**Assignment**
The whole listing, apart from its images, should be restated word for word.

**Material supplied**
*** Begin section ***

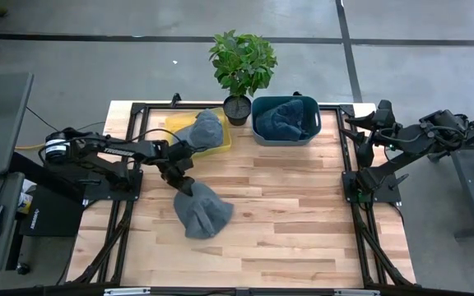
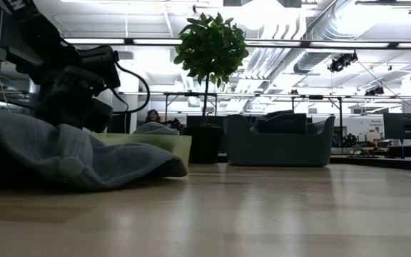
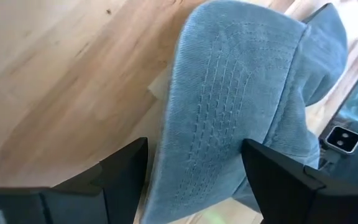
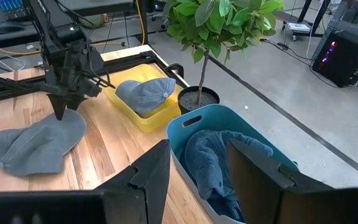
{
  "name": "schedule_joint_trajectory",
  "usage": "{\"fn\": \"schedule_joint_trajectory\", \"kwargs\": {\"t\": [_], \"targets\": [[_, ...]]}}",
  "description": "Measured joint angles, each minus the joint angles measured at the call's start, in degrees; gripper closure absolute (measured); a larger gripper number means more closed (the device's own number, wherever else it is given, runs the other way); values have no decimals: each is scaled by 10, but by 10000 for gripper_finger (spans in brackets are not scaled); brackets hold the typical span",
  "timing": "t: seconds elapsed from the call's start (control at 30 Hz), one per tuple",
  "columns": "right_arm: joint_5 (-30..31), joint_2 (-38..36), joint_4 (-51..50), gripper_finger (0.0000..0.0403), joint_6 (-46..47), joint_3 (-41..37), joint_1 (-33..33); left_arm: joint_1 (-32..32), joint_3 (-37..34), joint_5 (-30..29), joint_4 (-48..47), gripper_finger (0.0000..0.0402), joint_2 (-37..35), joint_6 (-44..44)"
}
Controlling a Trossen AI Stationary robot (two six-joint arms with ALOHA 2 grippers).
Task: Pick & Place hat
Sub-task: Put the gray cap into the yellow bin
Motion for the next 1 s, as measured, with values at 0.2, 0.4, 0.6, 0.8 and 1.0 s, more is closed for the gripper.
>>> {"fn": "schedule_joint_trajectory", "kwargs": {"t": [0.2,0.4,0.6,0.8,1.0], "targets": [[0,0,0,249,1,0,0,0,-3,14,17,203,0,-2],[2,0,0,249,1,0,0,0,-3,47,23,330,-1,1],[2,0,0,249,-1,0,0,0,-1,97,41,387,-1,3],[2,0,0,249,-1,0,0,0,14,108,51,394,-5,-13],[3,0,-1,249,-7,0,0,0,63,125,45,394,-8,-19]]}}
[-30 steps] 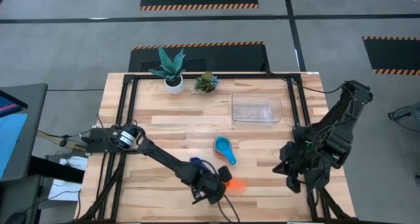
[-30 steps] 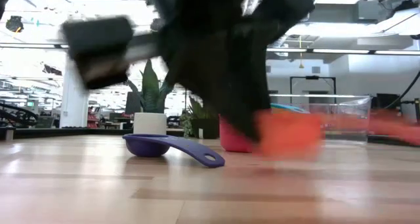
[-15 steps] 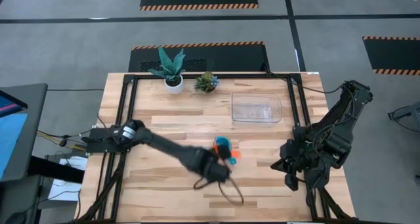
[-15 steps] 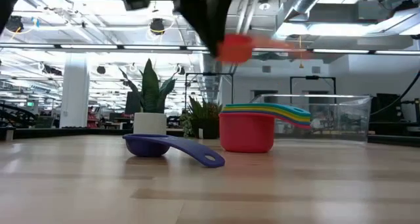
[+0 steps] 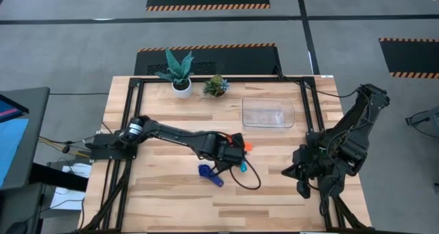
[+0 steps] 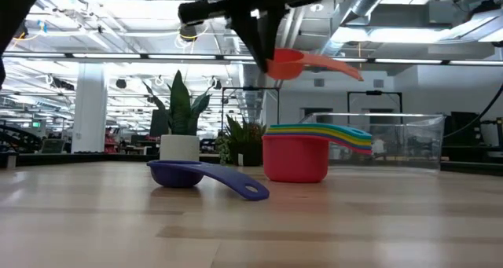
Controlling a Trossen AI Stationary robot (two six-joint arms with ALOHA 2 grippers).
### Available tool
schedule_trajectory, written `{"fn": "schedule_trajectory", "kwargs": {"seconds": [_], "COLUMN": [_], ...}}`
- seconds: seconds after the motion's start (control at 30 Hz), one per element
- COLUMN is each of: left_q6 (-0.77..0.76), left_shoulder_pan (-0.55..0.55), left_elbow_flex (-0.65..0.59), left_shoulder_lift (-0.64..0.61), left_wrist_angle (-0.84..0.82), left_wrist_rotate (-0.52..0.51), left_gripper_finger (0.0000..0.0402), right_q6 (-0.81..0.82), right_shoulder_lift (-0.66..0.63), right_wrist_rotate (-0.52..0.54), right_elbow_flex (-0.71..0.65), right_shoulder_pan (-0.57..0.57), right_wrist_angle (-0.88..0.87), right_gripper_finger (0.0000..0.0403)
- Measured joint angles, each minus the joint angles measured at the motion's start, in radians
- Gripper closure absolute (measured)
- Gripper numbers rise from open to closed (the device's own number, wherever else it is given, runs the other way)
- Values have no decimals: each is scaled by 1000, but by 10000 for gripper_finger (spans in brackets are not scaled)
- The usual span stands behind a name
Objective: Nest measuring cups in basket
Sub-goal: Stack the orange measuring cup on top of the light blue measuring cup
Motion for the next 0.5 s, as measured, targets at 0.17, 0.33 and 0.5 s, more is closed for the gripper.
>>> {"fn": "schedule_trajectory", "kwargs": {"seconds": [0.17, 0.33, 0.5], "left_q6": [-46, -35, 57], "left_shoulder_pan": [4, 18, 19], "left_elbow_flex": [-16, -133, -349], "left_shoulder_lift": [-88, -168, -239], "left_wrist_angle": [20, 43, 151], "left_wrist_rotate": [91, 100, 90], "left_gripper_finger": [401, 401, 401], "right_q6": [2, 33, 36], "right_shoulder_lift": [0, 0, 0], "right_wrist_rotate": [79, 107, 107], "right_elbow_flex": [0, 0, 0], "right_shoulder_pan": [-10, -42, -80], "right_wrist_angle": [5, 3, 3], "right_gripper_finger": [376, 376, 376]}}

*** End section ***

**Output for this exercise**
{
  "name": "schedule_joint_trajectory",
  "usage": "{\"fn\": \"schedule_joint_trajectory\", \"kwargs\": {\"t\": [_], \"targets\": [[_, ...]]}}",
  "description": "Measured joint angles, each minus the joint angles measured at the call's start, in degrees; gripper closure absolute (measured); a larger gripper number means more closed (the device's own number, wherever else it is given, runs the other way); values have no decimals: each is scaled by 10, but by 10000 for gripper_finger (spans in brackets are not scaled); brackets hold the typical span",
  "timing": "t: seconds elapsed from the call's start (control at 30 Hz), one per tuple",
  "columns": "right_arm: joint_5 (-30..31), joint_2 (-38..36), joint_4 (-51..50), gripper_finger (0.0000..0.0403), joint_6 (-46..47), joint_3 (-41..37), joint_1 (-33..33); left_arm: joint_1 (-32..32), joint_3 (-37..34), joint_5 (-30..29), joint_4 (-48..47), gripper_finger (0.0000..0.0402), joint_2 (-37..35), joint_6 (-44..44)"
}
Controlling a Trossen AI Stationary robot (two six-joint arms with ALOHA 2 grippers).
Task: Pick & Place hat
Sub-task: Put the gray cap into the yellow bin
Motion for the next 1 s, as measured, with values at 0.2, 0.4, 0.6, 0.8 and 1.0 s, more is closed for the gripper.
>>> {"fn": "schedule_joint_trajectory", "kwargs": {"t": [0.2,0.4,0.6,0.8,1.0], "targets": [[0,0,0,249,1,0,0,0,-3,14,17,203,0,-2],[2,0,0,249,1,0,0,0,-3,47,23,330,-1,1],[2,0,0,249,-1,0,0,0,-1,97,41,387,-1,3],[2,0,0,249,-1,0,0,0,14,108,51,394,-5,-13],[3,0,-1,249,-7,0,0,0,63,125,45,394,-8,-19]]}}
[-30 steps] 
[-30 steps] 
[-15 steps] 
[-15 steps] 
[+0 steps] 
[+0 steps] 
Controlling a Trossen AI Stationary robot (two six-joint arms with ALOHA 2 grippers).
### Available tool
schedule_trajectory, written `{"fn": "schedule_trajectory", "kwargs": {"seconds": [_], "COLUMN": [_], ...}}`
- seconds: seconds after the motion's start (control at 30 Hz), one per element
- COLUMN is each of: left_q6 (-0.77..0.76), left_shoulder_pan (-0.55..0.55), left_elbow_flex (-0.65..0.59), left_shoulder_lift (-0.64..0.61), left_wrist_angle (-0.84..0.82), left_wrist_rotate (-0.52..0.51), left_gripper_finger (0.0000..0.0402), right_q6 (-0.81..0.82), right_shoulder_lift (-0.66..0.63), right_wrist_rotate (-0.52..0.54), right_elbow_flex (-0.71..0.65), right_shoulder_pan (-0.57..0.57), right_wrist_angle (-0.88..0.87), right_gripper_finger (0.0000..0.0403)
- Measured joint angles, each minus the joint angles measured at the motion's start, in radians
- Gripper closure absolute (measured)
- Gripper numbers rise from open to closed (the device's own number, wherever else it is given, runs the other way)
- Values have no decimals: each is scaled by 1000, but by 10000 for gripper_finger (spans in brackets are not scaled)
- The usual span stands behind a name
Objective: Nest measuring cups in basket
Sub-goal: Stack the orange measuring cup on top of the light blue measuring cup
Motion for the next 0.5 s, as measured, targets at 0.17, 0.33 and 0.5 s, more is closed for the gripper.
>>> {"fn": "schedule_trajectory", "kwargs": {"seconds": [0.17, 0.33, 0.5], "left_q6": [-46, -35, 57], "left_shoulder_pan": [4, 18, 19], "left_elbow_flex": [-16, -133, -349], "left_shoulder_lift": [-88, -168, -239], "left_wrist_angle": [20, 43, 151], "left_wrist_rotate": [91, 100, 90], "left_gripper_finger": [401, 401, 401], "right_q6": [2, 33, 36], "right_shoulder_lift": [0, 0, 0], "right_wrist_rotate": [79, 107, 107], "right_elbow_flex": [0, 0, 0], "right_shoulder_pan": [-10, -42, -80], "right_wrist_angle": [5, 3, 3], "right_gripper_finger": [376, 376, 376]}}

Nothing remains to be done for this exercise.